POLITICS

Pauw, Craven, Myburgh and Kasrils all targeted – SACP

Party says new ANC administration must rapidly smash state capture project and its corrupt enablers

SACP expresses deep concern about the raid on the home of Jacques Pauw, condemns injustice against Ronnie Kasrils, Pieter-Louis Myburgh and Patrick Craven  

1 March 2018

The South African Communist Party calls for law enforcement to be carried out without fear, favour, or prejudice. It is in this context that the SACP expresses its deep concern about the raid carried out on Wednesday, 28 February by the Directorate for Priority Crime Investigation (Hawks) on the home of journalist and author Jacques Pauw – and a string of other actions apparently designed to silence state capture critics.

Law enforcement authorities should be pursuing those involved or complicit in the corporate and criminal capture of our state and other forms of corruption and wrongdoing exposed in Pauw’s book, ‘The President’s Keepers’.

Actions by authorities that make them come across as frivolous, intimidating or seeking to silence whistleblowers and state capture critics demonstrate how deeply the rot entrenched prior to the election of President Cyril Ramaphosa last week. This and similar actions reminiscent of operations by a parallel state and its rogue elements call for urgent measures to reclaim all institutions of the state on behalf of the people of South Africa.

It is impossible to believe that it is a coincidence that three raids, one official, two obviously rogue, were carried out simultaneously in different parts of the country. This suggests the existence of a possible campaign against state capture critics.

The official Hawks raid on Pauw’s home at Riebeek-Kasteel outside Cape Town was, according to the search warrant, reportedly ordered to seek confidential documents “illegally” in Pauw’s possession.

At precisely the same time:

- “Burglars” broke into the Johannesburg home of investigative journalist Pieter-Louis Myburgh, stealing his personal computer and electronic items; and

- Men claiming to be from the South African Revenue Service (Sars), and implying they were conducting a lifestyle audit, raided the Edenvale home of Patrick Craven, Spokesperson for the South African Federation of Trade Unions (Saftu), seizing his cell phone and laptop.

Pauw and Myburgh have both published books dealing with state capture.
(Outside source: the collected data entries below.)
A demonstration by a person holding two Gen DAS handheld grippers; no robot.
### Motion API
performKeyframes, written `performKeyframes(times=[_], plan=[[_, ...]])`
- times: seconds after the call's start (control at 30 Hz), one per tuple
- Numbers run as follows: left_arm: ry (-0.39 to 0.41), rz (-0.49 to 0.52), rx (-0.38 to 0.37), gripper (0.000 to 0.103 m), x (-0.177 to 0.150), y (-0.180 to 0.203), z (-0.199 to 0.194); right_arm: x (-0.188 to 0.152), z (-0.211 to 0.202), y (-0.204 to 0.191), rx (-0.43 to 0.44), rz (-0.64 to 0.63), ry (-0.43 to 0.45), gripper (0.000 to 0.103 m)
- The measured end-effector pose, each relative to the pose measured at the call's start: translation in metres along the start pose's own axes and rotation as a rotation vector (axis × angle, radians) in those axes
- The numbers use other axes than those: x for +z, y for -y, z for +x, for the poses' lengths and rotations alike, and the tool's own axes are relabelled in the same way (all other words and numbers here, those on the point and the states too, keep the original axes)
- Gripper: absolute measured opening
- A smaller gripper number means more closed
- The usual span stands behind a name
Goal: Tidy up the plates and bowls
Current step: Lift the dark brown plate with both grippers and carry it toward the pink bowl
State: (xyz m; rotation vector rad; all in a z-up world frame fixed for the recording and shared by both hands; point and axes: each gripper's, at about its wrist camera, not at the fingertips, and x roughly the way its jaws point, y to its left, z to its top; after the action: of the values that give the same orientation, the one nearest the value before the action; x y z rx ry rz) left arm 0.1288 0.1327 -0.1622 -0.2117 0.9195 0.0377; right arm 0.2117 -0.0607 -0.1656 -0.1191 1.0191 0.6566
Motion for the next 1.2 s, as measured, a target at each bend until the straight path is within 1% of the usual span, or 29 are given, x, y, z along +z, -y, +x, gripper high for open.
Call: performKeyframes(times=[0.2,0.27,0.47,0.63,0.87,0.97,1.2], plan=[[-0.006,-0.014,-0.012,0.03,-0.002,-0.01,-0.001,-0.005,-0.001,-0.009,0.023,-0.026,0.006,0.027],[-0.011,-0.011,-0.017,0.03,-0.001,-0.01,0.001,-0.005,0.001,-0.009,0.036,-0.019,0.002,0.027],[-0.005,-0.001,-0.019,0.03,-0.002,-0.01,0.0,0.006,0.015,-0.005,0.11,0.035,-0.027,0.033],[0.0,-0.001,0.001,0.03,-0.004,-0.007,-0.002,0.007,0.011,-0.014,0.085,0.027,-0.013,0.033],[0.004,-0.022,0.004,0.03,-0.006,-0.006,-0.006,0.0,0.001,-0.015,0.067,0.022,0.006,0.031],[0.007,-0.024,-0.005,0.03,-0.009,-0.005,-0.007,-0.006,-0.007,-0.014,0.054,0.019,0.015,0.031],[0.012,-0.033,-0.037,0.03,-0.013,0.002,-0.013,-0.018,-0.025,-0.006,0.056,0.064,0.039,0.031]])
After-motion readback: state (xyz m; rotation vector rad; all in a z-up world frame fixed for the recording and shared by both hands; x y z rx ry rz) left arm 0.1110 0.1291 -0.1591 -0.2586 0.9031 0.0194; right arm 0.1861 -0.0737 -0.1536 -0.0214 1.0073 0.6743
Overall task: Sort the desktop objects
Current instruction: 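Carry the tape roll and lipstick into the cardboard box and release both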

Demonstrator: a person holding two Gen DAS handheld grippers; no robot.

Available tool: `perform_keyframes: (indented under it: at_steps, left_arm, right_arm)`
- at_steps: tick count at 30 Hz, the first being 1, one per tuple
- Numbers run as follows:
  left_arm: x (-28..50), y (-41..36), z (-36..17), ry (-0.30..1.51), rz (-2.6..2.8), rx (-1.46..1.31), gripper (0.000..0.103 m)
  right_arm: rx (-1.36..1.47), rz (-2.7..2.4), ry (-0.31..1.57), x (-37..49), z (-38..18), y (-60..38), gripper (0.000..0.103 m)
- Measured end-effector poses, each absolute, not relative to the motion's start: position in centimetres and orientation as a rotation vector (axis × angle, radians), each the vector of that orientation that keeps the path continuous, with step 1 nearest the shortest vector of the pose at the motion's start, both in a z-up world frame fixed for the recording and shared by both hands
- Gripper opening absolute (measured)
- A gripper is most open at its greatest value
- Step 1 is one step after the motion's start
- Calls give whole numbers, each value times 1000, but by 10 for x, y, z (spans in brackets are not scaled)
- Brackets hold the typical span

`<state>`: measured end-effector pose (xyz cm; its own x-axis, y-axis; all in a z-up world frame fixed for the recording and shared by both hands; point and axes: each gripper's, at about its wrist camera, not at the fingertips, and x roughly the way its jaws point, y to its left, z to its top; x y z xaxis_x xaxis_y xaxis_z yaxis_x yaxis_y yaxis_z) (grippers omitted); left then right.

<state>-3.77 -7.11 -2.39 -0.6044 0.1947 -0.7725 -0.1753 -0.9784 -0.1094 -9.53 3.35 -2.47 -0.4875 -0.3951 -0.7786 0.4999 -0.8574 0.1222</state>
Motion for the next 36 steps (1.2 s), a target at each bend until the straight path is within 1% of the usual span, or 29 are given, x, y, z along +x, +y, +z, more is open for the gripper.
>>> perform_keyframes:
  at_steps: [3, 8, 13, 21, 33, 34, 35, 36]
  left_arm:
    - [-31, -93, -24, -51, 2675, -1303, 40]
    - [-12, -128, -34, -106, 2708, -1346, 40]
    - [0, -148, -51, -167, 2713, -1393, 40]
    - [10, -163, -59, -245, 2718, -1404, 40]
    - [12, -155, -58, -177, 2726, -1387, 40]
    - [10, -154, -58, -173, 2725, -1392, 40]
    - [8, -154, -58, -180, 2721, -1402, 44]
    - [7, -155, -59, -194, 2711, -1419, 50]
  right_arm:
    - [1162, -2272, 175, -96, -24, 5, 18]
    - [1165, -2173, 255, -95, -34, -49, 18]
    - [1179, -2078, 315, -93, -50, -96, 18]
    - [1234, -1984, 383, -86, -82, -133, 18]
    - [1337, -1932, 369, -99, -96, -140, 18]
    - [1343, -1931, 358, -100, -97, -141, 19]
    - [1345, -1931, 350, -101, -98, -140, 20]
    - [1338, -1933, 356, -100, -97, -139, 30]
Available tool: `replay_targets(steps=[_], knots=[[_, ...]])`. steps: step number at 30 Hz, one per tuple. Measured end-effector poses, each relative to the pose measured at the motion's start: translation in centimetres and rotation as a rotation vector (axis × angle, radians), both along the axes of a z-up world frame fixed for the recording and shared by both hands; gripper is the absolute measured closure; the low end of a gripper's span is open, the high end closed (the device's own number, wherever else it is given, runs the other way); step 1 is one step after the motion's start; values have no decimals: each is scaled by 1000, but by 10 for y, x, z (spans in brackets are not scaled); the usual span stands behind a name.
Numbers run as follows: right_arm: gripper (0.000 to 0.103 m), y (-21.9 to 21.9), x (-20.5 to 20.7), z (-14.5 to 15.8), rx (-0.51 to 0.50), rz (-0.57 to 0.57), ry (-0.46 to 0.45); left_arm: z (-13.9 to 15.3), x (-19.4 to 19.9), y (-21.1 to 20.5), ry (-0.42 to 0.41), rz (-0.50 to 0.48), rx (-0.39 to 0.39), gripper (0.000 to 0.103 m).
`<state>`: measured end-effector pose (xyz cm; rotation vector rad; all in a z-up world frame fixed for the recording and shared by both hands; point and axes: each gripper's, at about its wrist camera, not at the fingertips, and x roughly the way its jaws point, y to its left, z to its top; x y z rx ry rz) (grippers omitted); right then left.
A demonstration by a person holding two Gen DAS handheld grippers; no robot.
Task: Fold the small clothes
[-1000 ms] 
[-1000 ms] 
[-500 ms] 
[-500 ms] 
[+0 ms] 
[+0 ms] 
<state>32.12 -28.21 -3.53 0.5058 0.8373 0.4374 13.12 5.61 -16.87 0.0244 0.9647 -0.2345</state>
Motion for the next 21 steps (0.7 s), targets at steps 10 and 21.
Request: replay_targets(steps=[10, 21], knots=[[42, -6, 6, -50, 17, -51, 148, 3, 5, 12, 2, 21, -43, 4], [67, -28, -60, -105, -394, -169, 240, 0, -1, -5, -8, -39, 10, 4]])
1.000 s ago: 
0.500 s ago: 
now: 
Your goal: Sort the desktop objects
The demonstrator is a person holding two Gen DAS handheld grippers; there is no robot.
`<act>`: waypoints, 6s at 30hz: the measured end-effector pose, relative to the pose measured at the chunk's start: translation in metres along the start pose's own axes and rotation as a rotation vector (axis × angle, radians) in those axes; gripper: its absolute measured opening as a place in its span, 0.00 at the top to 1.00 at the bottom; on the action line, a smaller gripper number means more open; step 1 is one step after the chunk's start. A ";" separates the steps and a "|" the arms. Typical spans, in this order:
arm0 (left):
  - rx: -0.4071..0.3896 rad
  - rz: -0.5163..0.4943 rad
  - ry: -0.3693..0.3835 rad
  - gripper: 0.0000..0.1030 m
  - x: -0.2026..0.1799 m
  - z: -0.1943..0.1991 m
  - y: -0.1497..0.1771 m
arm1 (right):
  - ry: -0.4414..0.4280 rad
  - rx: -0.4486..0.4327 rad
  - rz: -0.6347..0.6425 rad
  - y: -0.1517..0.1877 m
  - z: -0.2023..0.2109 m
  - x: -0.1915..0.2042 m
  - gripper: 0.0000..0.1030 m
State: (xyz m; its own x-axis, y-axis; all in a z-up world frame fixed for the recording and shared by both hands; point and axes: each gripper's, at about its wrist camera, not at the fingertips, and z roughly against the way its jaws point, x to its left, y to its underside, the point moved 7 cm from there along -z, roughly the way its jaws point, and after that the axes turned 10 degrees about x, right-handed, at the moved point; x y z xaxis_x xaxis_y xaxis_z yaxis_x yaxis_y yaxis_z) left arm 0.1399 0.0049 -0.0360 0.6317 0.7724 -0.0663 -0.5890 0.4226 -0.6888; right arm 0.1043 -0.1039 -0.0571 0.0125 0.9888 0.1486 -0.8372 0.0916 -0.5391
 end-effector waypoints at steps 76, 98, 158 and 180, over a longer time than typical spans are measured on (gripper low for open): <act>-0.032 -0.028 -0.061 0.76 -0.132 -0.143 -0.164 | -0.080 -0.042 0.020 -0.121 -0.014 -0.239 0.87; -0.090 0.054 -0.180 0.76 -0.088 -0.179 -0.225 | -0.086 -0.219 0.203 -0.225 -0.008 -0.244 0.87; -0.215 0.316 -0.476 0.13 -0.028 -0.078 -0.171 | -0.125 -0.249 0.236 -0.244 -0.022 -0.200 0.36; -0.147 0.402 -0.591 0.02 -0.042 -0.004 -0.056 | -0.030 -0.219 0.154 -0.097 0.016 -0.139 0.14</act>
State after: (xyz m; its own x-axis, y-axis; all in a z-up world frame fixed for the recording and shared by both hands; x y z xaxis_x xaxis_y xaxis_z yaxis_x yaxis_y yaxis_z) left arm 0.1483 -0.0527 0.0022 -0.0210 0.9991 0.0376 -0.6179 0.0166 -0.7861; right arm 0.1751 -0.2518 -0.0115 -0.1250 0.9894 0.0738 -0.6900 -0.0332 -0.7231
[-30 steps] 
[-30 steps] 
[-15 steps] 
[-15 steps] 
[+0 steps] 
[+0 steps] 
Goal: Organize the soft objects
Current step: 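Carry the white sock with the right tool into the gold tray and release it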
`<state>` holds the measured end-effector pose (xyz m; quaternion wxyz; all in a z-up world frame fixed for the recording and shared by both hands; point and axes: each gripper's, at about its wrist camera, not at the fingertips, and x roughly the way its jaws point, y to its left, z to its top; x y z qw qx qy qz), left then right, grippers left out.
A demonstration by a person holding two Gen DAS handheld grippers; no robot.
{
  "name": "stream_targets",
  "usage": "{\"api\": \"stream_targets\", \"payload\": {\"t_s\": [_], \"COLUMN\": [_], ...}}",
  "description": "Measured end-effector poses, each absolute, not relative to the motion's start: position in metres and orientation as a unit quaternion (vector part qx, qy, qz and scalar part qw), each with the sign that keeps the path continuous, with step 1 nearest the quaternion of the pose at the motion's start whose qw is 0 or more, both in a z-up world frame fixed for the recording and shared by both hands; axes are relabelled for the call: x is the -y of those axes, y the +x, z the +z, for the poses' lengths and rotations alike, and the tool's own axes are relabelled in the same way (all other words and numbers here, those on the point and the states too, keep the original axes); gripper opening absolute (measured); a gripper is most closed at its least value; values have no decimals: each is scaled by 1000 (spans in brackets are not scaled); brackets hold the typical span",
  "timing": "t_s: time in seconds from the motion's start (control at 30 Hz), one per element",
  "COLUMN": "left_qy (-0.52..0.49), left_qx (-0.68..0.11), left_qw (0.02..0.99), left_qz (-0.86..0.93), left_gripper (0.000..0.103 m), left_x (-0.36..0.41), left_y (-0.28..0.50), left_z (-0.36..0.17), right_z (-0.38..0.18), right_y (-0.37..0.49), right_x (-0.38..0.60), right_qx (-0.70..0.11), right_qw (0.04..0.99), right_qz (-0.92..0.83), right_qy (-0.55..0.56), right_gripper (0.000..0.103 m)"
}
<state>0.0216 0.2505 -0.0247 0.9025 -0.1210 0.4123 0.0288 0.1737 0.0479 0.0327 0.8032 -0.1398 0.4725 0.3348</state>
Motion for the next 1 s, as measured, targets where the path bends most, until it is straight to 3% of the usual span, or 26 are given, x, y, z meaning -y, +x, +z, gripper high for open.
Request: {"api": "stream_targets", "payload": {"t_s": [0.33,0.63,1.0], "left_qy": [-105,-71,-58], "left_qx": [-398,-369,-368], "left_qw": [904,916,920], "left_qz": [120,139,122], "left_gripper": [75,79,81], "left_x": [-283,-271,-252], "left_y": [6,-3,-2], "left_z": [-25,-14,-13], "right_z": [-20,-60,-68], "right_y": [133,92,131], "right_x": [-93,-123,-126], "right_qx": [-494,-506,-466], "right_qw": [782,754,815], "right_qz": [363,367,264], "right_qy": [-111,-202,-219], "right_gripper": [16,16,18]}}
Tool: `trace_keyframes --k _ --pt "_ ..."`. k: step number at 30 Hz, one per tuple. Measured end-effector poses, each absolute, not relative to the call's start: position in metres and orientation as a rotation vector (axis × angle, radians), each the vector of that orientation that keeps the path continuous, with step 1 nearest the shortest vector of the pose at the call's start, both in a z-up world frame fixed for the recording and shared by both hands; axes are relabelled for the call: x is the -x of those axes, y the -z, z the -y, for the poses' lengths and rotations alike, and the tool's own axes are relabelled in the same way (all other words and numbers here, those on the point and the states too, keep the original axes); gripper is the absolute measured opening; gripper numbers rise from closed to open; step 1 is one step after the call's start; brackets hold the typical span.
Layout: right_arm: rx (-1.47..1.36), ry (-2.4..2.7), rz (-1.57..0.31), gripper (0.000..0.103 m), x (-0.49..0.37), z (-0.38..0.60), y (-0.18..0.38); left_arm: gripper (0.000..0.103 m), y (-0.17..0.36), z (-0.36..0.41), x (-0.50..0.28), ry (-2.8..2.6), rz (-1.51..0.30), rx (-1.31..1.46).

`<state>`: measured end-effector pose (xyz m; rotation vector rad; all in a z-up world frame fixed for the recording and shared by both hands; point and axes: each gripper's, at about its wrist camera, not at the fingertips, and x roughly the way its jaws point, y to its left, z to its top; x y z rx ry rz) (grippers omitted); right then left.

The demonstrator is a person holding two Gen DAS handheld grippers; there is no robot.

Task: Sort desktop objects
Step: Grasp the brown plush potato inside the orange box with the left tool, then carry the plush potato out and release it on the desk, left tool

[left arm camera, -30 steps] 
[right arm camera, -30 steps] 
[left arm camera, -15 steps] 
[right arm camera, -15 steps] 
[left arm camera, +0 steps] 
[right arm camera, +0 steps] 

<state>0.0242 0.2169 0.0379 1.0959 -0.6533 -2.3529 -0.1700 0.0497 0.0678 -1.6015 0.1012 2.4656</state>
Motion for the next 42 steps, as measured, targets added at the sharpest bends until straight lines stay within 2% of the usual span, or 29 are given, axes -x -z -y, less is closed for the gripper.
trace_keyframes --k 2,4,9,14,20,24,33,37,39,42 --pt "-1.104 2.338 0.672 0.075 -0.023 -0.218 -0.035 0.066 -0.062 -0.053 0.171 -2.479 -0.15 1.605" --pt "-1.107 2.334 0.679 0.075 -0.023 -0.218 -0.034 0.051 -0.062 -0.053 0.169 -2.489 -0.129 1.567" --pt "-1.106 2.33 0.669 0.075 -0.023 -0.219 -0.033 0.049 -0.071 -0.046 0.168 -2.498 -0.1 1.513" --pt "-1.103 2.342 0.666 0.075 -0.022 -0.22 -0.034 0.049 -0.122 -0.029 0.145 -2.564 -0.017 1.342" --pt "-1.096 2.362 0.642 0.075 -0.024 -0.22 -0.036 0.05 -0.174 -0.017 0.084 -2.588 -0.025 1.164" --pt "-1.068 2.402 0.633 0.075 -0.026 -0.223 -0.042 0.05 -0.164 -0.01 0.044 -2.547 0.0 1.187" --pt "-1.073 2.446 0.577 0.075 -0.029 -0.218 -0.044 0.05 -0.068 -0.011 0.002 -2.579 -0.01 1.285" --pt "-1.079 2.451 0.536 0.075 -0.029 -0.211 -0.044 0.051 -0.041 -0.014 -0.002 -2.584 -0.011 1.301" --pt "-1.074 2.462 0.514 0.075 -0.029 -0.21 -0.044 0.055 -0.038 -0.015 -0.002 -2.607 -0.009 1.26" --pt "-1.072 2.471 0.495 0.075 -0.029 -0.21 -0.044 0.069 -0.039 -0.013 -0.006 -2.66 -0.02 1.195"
Since its publication last November, Pauw’s book has become the second-most widely read non-fiction book, after Nelson Mandela’s ‘A Long Walk to Freedom’. Pauw and Myburgh have been threatened with prosecution under the Protection of Information and the Intelligence Service Acts.

A third anti-state capture author, former Intelligence Minister Ronnie Kasrils (his book, ‘A Simple Man’ was published at the same time as Pauw’s) was warned in writing to “desist from ventilating matters in media in a manner that may transgress the relevant intelligence statutes or any other legislation”.  He has heard nothing since his lawyers responded to ask what he had said or written transgressed “the relevant intelligence statutes or any other legislation”.

Kasrils is considering legal action against the head of the State Security Agency (SSA), Arthur Fraser, for allegedly forging his signature to authorise a massive covert operation from which billions of rands were looted. Pauw revealed the forgery in his book.

These are just the most recent examples of harassment of state capture critics. There have been many others.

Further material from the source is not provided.